Work request. Search the material below for the string "dish" and copy each line where it appears.

+-------+

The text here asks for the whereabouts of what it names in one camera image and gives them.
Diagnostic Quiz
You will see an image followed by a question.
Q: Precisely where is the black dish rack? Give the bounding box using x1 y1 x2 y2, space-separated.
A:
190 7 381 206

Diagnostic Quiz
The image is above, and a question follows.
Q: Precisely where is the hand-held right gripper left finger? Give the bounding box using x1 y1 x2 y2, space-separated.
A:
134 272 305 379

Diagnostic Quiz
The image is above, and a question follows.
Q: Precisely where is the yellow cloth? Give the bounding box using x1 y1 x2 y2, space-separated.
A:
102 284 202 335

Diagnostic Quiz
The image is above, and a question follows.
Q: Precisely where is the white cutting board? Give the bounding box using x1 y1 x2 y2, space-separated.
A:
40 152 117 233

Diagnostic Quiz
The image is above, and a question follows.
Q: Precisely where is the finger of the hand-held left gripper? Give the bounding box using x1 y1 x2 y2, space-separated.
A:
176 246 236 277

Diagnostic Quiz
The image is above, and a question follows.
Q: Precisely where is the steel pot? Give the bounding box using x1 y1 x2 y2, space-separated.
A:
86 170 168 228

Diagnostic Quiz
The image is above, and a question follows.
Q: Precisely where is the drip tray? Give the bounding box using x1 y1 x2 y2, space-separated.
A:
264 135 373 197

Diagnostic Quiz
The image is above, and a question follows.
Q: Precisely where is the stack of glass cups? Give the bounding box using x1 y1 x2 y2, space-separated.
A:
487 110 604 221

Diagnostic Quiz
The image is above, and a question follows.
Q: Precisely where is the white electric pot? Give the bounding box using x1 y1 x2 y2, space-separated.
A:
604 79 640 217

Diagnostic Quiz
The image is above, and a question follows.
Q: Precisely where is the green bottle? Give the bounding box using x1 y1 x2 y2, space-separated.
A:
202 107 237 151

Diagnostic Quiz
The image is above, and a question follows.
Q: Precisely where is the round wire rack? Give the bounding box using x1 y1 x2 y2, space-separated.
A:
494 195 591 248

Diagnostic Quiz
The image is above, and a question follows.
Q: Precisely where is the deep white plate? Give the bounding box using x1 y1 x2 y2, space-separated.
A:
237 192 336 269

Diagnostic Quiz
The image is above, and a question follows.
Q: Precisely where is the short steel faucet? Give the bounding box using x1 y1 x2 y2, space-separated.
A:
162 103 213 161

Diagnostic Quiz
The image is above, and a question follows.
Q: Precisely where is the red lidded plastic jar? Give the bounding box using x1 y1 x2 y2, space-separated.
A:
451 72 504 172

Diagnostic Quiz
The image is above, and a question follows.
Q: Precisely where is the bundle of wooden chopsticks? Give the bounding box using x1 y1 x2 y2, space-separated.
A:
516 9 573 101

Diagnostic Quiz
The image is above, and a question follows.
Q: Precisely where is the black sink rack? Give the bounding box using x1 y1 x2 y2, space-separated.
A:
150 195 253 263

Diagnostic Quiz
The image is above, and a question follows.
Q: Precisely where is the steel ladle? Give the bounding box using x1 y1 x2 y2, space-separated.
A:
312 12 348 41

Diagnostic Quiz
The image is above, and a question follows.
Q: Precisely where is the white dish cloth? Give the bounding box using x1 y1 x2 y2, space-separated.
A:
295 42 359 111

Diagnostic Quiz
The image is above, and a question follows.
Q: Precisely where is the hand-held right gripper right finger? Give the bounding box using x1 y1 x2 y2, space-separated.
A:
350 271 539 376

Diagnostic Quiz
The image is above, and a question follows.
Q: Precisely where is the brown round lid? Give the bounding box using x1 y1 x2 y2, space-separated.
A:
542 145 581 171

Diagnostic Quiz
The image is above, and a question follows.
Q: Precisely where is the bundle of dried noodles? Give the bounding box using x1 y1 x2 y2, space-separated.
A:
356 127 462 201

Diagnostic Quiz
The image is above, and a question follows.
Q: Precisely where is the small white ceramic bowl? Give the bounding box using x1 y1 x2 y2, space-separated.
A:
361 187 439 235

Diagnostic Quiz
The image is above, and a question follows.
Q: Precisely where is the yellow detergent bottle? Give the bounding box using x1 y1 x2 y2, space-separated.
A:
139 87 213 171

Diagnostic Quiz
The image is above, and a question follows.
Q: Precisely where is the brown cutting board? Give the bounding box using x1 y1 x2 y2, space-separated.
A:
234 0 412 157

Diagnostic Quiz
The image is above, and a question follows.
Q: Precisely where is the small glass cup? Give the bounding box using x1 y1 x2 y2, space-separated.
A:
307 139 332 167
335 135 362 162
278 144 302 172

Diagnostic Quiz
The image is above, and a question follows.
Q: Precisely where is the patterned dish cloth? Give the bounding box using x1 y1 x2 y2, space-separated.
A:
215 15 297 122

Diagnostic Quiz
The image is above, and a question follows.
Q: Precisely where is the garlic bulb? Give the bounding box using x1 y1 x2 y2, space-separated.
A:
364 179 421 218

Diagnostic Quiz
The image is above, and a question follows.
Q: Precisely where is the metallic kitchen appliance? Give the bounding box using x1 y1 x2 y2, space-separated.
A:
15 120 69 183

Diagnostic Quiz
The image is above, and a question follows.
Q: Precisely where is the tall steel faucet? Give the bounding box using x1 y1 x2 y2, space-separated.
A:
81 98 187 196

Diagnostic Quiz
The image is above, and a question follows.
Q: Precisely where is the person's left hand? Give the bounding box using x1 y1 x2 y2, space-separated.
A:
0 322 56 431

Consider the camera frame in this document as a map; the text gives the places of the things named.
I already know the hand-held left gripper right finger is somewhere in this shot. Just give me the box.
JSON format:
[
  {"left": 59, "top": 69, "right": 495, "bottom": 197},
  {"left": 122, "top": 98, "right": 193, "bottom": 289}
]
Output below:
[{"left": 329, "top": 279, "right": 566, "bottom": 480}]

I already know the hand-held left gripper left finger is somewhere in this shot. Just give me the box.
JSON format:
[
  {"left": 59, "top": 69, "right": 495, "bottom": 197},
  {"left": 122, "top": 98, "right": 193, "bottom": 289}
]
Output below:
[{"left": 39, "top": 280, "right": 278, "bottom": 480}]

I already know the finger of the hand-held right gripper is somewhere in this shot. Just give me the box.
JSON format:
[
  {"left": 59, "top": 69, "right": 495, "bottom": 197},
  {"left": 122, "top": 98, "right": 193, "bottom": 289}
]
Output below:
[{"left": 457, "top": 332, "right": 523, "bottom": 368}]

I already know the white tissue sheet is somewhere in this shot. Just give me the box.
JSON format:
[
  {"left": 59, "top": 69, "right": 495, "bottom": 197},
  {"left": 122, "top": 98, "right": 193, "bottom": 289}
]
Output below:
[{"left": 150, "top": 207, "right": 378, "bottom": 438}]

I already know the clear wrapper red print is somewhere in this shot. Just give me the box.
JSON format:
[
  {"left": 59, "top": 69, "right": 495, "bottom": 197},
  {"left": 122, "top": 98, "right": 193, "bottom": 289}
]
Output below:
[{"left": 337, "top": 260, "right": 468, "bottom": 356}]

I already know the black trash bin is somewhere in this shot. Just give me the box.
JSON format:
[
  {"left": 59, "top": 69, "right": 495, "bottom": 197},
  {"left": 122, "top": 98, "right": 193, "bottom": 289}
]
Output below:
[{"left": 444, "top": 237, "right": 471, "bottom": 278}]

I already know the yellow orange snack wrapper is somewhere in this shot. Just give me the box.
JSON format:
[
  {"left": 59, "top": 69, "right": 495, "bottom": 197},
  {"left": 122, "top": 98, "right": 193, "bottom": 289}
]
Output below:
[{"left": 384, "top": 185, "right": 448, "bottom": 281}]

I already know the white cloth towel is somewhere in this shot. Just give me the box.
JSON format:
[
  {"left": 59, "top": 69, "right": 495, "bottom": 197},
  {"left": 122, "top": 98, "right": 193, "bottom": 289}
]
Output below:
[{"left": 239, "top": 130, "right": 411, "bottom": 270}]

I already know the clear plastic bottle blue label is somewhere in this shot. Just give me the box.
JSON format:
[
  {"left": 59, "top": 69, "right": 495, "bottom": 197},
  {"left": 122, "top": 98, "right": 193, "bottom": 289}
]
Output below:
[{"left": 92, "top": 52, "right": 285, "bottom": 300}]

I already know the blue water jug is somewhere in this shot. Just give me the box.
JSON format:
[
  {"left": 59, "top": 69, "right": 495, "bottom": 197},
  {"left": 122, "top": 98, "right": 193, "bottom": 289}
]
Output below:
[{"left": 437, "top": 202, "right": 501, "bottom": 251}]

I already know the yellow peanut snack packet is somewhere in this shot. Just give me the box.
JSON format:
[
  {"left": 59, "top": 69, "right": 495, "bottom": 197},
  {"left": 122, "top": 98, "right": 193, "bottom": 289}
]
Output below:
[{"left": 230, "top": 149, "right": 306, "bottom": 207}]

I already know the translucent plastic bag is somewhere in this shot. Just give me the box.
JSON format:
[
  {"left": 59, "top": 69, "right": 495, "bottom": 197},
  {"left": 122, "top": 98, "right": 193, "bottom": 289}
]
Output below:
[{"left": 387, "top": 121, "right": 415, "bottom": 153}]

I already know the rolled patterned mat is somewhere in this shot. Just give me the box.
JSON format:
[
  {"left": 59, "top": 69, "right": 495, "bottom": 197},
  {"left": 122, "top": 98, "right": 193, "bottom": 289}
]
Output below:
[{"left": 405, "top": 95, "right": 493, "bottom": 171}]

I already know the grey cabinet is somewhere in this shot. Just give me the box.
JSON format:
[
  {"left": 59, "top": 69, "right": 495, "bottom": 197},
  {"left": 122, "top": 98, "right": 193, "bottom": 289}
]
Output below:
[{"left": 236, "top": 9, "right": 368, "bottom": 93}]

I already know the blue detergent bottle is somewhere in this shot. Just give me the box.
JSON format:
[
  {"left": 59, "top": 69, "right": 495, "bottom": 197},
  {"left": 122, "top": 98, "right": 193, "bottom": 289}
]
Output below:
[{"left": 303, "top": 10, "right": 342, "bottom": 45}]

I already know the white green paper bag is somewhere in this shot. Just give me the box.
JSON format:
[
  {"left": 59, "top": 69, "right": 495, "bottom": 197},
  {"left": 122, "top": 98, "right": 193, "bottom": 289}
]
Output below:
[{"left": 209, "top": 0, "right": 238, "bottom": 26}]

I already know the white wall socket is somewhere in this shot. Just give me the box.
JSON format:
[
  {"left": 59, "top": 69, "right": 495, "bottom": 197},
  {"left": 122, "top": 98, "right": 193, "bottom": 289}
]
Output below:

+-------+

Exercise response.
Q: Precisely where is the black dish rack? Give the bounding box using x1 y1 x2 y2, space-separated.
Q: Precisely where is the white dish cloth? Give the bounding box using x1 y1 x2 y2, space-separated.
Q: Precisely where is the patterned dish cloth? Give the bounding box using x1 y1 x2 y2, space-separated.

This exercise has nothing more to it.